Just read this post which was helpful. So I'm happy that different architectures may give different results for the exp() function. But all my processors are x86_64 and some kind of intel xeon-xxxx. I can't understand why the exact same binary with the exact same libraries is giving different results on different processors.

As suggested in that post I printed the values using %a. The two answers differ only by the LSB. If I use expl() I get the same answer on all machines.

An explanation of why I'm seeing differences, and if this is expected, would be nice. Any compiler flags that ensure consistency would also be nice.

Answer 1

Background

Some notes to clarify the results of e^{11.5257759094238_28}.

11.5257759094238_28 is not exactly representable as a double, instead a nearby value of 0x1.70d328p+3 is used or exactly 11.5257759094238_28125, so we really are investigating e^{11.5257759094238_28125} and how well exp() performs.

We have 3 results, 2 from various compilers exp() and a 3rd mathematical one . The 2 C code answers are 1 ULP apart and the math one is between them,

                                              0072831    difference from math
0x1.8bad562ce9a10      p+16  101293.336622812 0867163... OP's smaller answer
0x1.8bad562ce9a10802...p+16  101293.336622812 0939994... Math
0x1.8bad562ce9a11      p+16  101293.336622812 1012682... OP's larger answer
                                              0072688    difference from math

The math answer is very nearly half way between the two representable doubles with the larger of OP's answers being 1/1000 ULP closer.

Candidate contributors to a difference

• User code and math libraries are not as exactly the same as OP supposes. (IMO - most likely)
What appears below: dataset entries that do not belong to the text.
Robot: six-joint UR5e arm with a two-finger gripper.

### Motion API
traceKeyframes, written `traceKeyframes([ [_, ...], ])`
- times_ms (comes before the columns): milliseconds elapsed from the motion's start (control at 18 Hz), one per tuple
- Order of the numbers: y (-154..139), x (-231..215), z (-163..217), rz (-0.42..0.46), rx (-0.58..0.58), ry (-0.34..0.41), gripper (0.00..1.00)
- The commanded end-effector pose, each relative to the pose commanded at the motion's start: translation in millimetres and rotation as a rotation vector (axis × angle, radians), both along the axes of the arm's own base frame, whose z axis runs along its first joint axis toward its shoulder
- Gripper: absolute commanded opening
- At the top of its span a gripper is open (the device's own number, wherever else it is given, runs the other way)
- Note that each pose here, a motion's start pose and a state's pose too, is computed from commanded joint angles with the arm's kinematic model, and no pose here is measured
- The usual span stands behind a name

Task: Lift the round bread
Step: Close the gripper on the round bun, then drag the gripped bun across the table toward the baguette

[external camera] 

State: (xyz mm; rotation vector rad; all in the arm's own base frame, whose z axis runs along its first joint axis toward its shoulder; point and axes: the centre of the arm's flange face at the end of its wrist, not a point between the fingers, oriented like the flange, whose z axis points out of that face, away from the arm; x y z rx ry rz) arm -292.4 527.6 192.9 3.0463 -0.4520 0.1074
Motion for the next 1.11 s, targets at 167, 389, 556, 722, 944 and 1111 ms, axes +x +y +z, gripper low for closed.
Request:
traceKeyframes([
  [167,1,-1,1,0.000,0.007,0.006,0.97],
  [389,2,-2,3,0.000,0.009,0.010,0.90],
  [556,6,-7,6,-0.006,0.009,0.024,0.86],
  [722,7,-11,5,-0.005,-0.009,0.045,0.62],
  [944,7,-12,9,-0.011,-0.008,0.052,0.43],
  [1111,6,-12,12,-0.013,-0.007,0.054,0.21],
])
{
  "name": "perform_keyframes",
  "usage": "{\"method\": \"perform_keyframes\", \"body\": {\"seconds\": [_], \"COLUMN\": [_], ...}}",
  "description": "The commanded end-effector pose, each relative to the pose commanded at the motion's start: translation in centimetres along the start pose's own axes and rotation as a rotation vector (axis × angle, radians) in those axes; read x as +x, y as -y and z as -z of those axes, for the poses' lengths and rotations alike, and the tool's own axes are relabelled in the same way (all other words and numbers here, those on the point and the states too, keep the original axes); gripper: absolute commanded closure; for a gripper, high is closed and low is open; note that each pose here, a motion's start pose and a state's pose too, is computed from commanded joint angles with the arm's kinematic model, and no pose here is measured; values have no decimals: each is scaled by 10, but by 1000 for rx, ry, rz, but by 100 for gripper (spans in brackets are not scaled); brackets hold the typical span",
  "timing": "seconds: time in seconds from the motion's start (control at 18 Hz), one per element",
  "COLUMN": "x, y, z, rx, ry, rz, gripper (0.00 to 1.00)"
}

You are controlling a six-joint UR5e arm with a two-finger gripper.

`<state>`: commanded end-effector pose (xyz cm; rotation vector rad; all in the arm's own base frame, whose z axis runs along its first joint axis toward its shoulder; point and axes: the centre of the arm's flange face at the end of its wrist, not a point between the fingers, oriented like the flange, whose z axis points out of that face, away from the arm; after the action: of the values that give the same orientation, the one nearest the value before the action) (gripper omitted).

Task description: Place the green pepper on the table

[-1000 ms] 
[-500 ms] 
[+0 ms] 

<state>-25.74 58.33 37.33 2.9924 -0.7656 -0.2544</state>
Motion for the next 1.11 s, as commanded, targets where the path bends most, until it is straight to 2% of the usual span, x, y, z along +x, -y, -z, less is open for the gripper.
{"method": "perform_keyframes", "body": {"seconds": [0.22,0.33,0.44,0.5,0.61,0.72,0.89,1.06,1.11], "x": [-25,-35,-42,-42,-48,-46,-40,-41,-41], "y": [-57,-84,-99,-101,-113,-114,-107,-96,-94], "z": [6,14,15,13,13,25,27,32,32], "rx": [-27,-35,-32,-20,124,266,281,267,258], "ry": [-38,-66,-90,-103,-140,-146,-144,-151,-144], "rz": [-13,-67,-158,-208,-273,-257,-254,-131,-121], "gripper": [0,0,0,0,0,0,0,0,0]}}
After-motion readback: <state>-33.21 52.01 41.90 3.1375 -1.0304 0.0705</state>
• Code uses the processors' built in e(x) hardware primitives instruction and those render different answers. (possible)

• Inherited rounding modes are not the same (doubtful)

---

Getting consistent answers - to the last bit - is quite challenging in this case. A common issue is that newer processor and support libraries tend to render better answers than before. This is part of the Table-maker's_dilemma and test code should be tolerant of these minute (<= 1.0 ULP) differences in transcendental functions like exp().

---

Note that using long double may not help as some implementations have long double encoding exactly as double.

Answer 2

Finally figured out what's going on.

Before my code even begins, libc_start_main does a call to ieee754_exp_ifunc. This function appears to select which function does the exp(). On one set of machines it selects ieee754_exp_avx and on the other set it selects ieee754_exp_fma.

The ieee754_exp_ifunc has a comment about dl_x86_cpu_features so it seems that the exponential function implementation is being chosen based on the processor capabilities. I didn't dig any further than that.

In Debian 11, on machines which have both avx and fma capability, fma is chosen. For the subset of my machines that don't have fma it obviously uses avx. However in Debian 9 it used avx even on processors which have fma.

Finally, I tried compiling with gcc using '-mavx'. It gave that a good ignoring and still used fma on the machines that have it. I wonder if/how I can force avx? I guess that's a question for another post.

Answer 3

With a few exceptions, glibc does not aim for correctly rounded math functions.

• Known Maximum Errors in Math Functions

This means that results can vary slightly between different glibc versions and different processors. Processor differences can result from different implementations based on processor capabilities, for example depending on whether the processor implements FMA instructions.

Answer 4

It’s not a bug. Floating point arithmetic has rounding errors. For single arithmetic operations + - * / sqrt the results should be the same, but for floating-point functions you can’t really expect it.

In this case it seems the compiler itself produced the results at compile time. The processor you use is unlikely to make a difference. And we don’t know whether the new version is more or less precise than the old one.